Pene contro i ladri
Autore
Gellio
Libro
Il nuovo Latina Lectio
La versione inizia con:
Draco ille, cuius severitatem nemo obliviscitur…
La versione termina con:
…verberibus affici et de saxo praecipitari
Traduzione
Quel famoso Dracone, di cui nessuno si dimentica la severità, redasse, primo tra tutti, le leggi che gli Ateniesi utilizzavano.
In quelle leggi stabilì che colui che fosse stato dimostrato colpevole di furto dovesse essere condannato a morte (letteralmente alla pena capitale) e decretò e stabilì molte altre cose di eccessiva severità.
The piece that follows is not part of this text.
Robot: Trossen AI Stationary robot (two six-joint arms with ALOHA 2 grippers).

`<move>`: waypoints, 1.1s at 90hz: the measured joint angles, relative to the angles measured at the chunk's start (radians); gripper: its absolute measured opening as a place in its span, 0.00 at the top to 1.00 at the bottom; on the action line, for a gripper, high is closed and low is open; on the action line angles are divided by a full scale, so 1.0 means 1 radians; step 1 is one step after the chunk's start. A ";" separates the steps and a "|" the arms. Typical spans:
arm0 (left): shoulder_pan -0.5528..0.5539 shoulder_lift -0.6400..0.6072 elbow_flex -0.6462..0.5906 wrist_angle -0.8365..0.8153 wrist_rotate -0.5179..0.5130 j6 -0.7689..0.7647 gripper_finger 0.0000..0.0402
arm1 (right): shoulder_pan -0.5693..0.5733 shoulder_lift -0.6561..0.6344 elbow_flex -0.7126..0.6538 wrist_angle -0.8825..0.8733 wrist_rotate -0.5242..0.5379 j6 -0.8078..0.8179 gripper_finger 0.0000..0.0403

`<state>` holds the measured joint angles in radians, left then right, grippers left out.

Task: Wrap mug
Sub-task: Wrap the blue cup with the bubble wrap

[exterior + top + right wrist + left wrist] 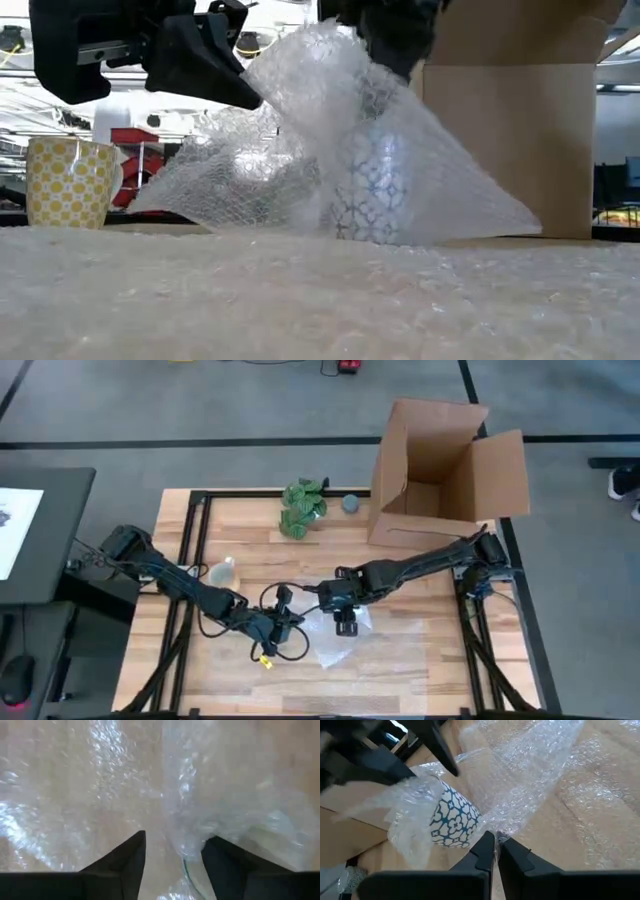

In seguito, una tanto grande severità fu smorzata (letteralmente fu effettuato un contenimento a una tanto grande severità) da Solone, che decise che bisognava utilizzare leggi più miti nei confronti dei ladri.
Nella sua legge ritenne opportuno che i ladri dovessero essere puniti non con la morte, ma con una pena del doppio1 (del valore).
Invece i nostri decemviri, che scrissero su dodici tavole le leggi di cui il popolo romano aveva bisogno, non utilizzarono né una simile severità né una clemenza troppo mite.
Permisero infatti che venisse ucciso il ladro che fosse stato colto in flagrante durante un furto, nel caso in cui o fosse stata notte, mentre compiva il furto, o si fosse difeso con un’arma.
Inoltre, riguardo agli altri ladri colti sul fatto ordinarono che gli uomini liberi fossero frustati, nel caso in cui avessero compiuto il furto di giorno e non si fossero difesi con un’arma e si fossero astenuti dalla forza delle armi; ordinarono invece che i servi sorpresi (a rubare) fossero frustati e gettati giù da una rupe.
1 Cioè a pagare il doppio del valore di ciò che era stato rubato.